------ Data records ------

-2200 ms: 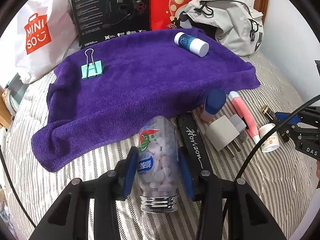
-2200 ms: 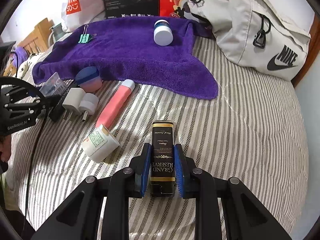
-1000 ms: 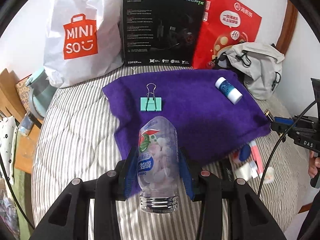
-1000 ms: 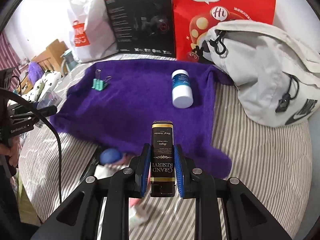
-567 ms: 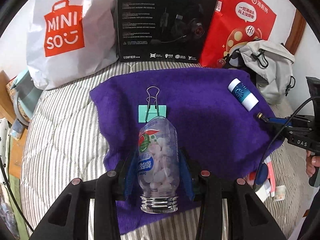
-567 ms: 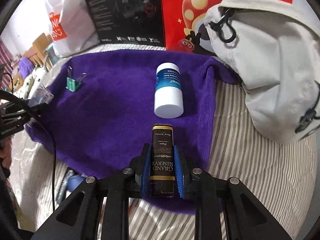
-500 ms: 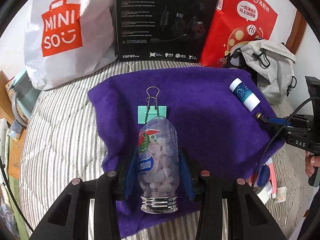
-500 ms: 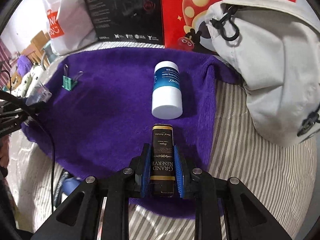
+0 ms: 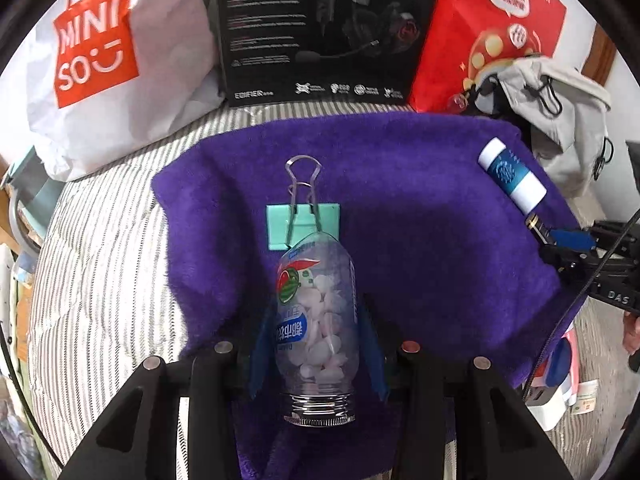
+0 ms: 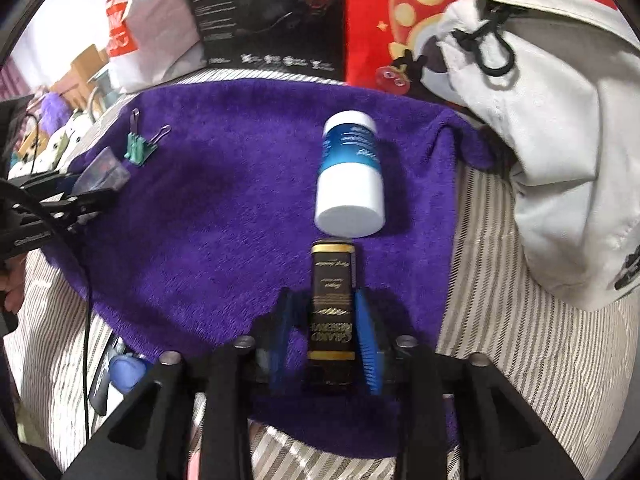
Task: Organize rigid objects
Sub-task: 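Place the mint bottle on the towel by the clip while the right tool sets the box by the jar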
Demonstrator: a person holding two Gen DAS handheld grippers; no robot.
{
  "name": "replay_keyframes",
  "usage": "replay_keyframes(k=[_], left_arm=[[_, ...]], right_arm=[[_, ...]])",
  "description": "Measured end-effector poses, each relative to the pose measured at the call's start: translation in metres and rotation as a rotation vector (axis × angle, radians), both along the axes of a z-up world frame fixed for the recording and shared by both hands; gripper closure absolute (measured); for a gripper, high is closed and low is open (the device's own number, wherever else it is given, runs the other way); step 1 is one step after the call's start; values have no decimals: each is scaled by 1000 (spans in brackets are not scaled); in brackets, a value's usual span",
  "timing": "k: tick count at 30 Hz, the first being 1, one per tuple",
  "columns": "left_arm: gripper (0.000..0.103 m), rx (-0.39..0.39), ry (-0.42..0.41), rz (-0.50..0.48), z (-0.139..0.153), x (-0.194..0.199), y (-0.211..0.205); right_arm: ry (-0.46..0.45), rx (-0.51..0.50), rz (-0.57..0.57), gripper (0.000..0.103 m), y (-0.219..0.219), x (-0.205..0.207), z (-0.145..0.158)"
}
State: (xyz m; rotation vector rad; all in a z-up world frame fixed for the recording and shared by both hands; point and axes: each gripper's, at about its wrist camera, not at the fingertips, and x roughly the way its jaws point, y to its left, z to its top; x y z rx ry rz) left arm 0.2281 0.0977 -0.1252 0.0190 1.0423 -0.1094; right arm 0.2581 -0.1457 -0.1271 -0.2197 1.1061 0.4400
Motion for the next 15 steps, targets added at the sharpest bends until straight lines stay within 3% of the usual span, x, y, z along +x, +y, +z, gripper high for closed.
replay_keyframes(k=[4,8,15], left_arm=[[64,54,-7,-12,-3,-1,-8],[63,58,-4,-8,-3,-2,-8],[46,112,36,-27,-1,-8,-15]], right_arm=[[5,-36,-2,59,3,-4,2],[-7,-22,-21,57,-4,-13,12],[-45,21,-76,51,-24,-36,34]])
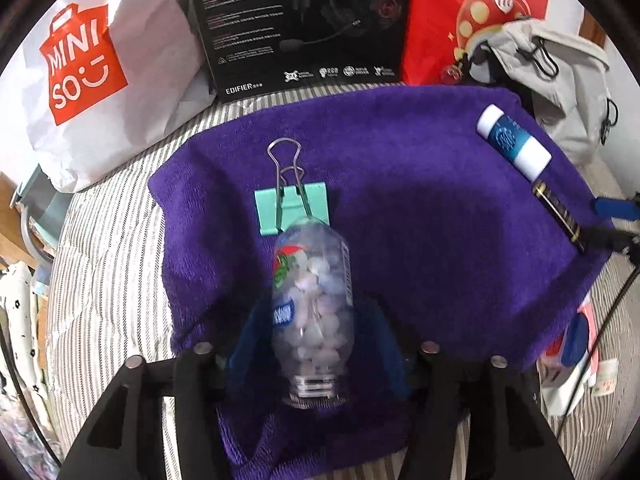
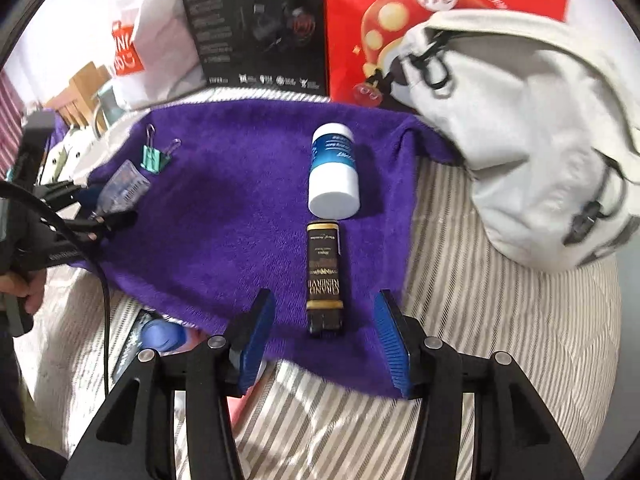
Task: Organize rigid objects
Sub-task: 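Place the mint bottle on the towel by the clip while the right tool sets the box by the jar, then grasp the black Horizon case with the left tool while the right tool grasps the small green-labelled jar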
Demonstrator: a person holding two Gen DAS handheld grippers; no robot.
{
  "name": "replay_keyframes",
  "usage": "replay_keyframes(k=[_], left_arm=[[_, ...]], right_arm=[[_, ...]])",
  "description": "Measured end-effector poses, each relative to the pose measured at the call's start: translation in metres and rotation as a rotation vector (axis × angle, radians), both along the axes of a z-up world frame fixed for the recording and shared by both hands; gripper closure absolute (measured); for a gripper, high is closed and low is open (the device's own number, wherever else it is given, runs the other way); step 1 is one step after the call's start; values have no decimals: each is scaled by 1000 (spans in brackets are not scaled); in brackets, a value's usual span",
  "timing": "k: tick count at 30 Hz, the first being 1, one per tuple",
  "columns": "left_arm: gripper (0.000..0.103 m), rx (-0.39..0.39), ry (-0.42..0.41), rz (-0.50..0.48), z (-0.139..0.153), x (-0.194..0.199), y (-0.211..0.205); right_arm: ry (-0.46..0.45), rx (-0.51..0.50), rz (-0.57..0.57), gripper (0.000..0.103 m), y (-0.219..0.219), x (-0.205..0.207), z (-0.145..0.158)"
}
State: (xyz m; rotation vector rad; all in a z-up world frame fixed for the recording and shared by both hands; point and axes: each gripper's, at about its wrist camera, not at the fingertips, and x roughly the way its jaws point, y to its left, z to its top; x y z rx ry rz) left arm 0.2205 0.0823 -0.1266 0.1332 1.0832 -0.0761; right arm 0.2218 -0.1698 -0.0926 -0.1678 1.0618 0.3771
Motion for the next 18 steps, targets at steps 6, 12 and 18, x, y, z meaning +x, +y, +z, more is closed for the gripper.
replay_keyframes(k=[6,12,18], left_arm=[[46,-14,-10,15,23,-28,-5],[46,-41,-65,-38,56,-76,-31],[46,-88,-10,-73,28,-104,-66]], right_arm=[[-37,30,-23,49,-19,-36,21],[-56,94,-72,43,-39,-71,31],[-31,131,-101,43,-54,-101,24]])
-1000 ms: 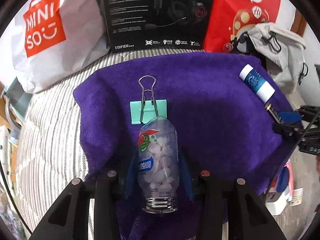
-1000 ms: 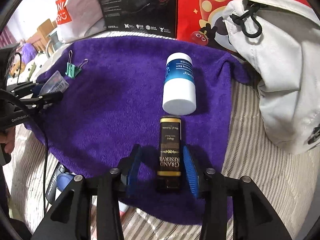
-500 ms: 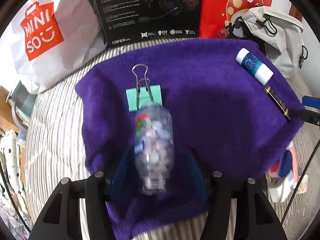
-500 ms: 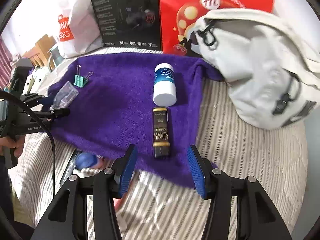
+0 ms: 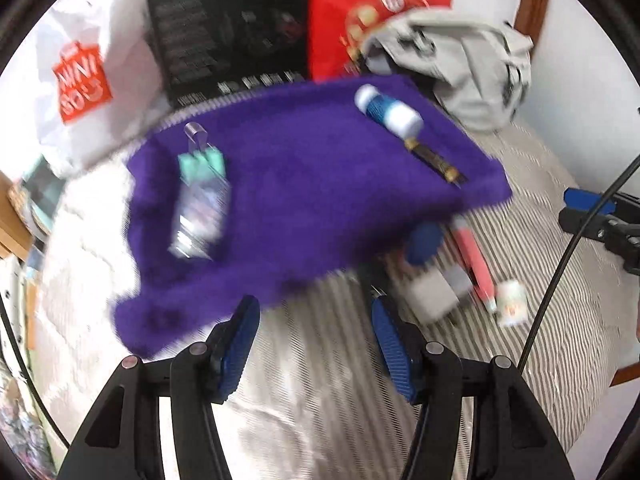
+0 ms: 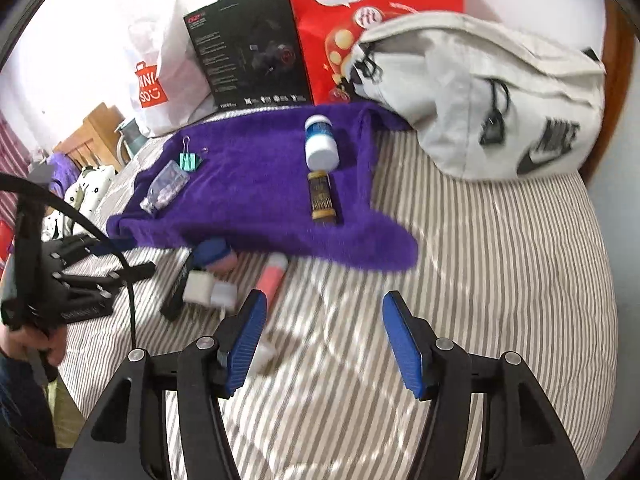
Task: Organize rigid objects
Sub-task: 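Grasp the black Horizon case with the left tool while the right tool grasps the small green-labelled jar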
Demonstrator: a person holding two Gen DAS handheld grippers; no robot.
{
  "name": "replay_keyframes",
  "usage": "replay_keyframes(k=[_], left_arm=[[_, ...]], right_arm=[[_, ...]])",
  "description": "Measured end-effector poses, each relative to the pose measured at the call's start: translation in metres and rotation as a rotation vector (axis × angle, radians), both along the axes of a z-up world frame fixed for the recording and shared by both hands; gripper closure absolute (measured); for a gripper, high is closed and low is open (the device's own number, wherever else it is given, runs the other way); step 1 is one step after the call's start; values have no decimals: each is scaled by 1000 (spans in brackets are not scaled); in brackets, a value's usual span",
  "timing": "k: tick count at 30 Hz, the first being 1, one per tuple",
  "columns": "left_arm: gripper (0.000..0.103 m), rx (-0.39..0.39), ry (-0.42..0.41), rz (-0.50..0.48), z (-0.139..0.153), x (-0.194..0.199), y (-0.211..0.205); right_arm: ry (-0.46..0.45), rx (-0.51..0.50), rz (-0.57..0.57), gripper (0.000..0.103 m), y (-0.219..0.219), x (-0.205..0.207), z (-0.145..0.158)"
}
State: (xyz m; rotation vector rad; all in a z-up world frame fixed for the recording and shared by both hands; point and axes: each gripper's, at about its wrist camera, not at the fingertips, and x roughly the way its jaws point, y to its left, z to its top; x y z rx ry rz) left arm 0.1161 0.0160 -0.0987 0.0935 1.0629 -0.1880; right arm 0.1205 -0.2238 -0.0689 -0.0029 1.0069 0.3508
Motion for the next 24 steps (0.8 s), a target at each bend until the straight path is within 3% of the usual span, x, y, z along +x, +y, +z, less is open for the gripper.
replay_keyframes(k=[5,11,14,24], left_arm=[[46,-41,41,2,-24,-4,-17],[46,41,26,-13,-37,-2,-29],[78,36,5,-20,-35,-7,-26],[79,21,5,-74,-36,-4,-20]], right_arm=[[30,11,-36,43,-14,-22,-9],[56,59,-80,43,-24,-37,-18],[58,56,-72,43,-23,-42,-19],[67,55,-37,43,-10,-43,-25]])
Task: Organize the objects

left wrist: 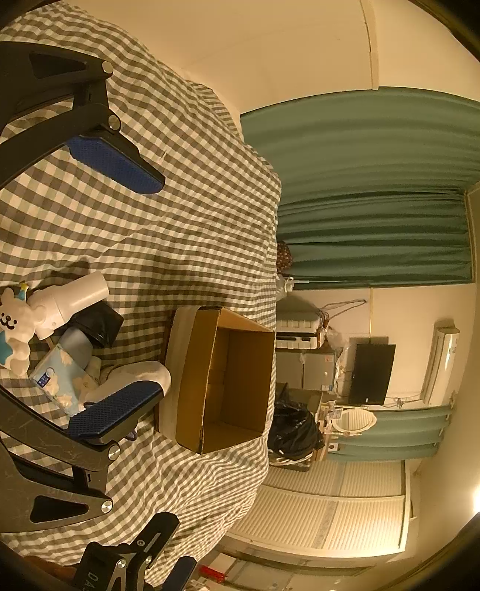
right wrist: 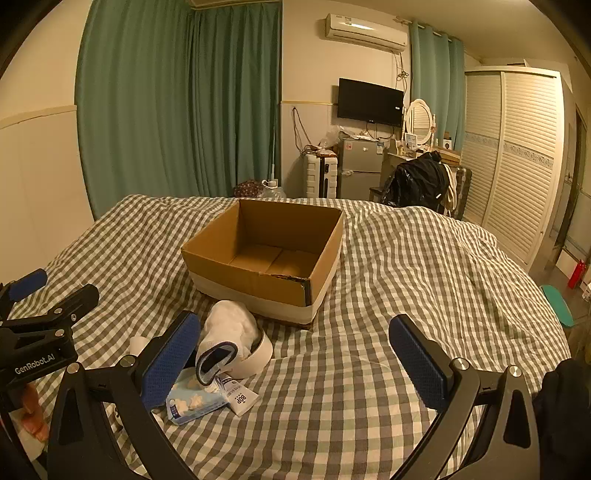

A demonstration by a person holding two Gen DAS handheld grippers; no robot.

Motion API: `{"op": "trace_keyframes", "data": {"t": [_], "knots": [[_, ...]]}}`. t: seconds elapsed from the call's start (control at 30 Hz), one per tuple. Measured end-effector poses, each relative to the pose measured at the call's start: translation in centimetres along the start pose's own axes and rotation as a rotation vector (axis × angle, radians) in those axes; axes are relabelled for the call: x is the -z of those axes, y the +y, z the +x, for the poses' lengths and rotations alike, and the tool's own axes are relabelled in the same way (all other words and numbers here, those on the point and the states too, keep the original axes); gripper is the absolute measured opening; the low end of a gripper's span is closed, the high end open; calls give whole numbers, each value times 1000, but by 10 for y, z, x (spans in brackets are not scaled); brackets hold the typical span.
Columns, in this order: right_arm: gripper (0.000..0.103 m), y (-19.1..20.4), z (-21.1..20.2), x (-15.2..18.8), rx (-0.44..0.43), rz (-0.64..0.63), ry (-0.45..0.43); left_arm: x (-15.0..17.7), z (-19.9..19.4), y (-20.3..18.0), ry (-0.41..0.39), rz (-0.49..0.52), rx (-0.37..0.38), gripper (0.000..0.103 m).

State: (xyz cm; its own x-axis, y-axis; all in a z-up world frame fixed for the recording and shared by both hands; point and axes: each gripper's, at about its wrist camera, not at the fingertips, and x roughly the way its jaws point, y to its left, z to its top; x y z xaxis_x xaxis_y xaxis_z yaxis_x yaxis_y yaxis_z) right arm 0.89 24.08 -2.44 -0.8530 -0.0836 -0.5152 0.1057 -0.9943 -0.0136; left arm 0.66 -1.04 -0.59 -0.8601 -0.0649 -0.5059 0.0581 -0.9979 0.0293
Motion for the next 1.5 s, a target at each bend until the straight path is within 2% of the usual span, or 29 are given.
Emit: {"op": "trace_keyframes", "data": {"t": [0.73, 0.97, 1.17, 1.3, 1.5], "knots": [[103, 3, -3, -1, -7, -20, -18, 0, -2, 1, 2, -24, 16, 103], [103, 2, -6, -2, -10, -24, -26, -3, -8, -6, -15, 2, 28, 103], [103, 4, -12, -8, -27, -38, -45, -4, -7, -6, 10, -21, 47, 103], [103, 6, -20, -15, -41, -54, -69, -6, -8, -3, 17, -26, 20, 103], [103, 7, -27, -21, -66, -62, -78, -10, -19, -2, -4, -25, 18, 103]]}}
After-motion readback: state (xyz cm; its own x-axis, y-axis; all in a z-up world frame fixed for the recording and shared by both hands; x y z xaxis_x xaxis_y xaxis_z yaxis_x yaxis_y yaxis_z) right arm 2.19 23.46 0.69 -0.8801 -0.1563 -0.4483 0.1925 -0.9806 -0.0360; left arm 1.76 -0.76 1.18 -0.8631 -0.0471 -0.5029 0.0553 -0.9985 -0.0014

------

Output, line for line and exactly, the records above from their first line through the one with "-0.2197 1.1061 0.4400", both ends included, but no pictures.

-2200 ms: 
-2200 ms: 
-1000 ms: 
-1000 ms: 
-567 ms: 
-567 ms: 
-500 ms: 
-500 ms: 
+0 ms: 
+0 ms: 
Task: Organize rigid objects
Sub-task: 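Place the mint bottle on the towel by the clip while the right tool sets the box by the jar
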Demonstrator: a person holding two Gen DAS handheld grippers; no robot.
{
  "name": "replay_keyframes",
  "usage": "replay_keyframes(k=[_], left_arm=[[_, ...]], right_arm=[[_, ...]])",
  "description": "Measured end-effector poses, each relative to the pose measured at the call's start: translation in metres and rotation as a rotation vector (axis × angle, radians), both along the axes of a z-up world frame fixed for the recording and shared by both hands; gripper closure absolute (measured); for a gripper, high is closed and low is open (the device's own number, wherever else it is given, runs the other way); step 1 is one step after the call's start; values have no decimals: each is scaled by 1000 (spans in brackets are not scaled); in brackets, a value's usual span",
  "timing": "k: tick count at 30 Hz, the first being 1, one per tuple",
  "columns": "left_arm: gripper (0.000..0.103 m), rx (-0.39..0.39), ry (-0.42..0.41), rz (-0.50..0.48), z (-0.139..0.153), x (-0.194..0.199), y (-0.211..0.205); right_arm: ry (-0.46..0.45), rx (-0.51..0.50), rz (-0.57..0.57), gripper (0.000..0.103 m), y (-0.219..0.219), x (-0.205..0.207), z (-0.145..0.158)"
}
State: (xyz m; rotation vector rad; all in a z-up world frame fixed for the recording and shared by both hands; point and axes: each gripper's, at about its wrist camera, not at the fingertips, and x roughly the way its jaws point, y to its left, z to its top; x y z rx ry rz) left arm 0.2281 0.0977 -0.1252 0.0190 1.0423 -0.1094; right arm 0.2581 -0.1457 -0.1271 -0.2197 1.1061 0.4400

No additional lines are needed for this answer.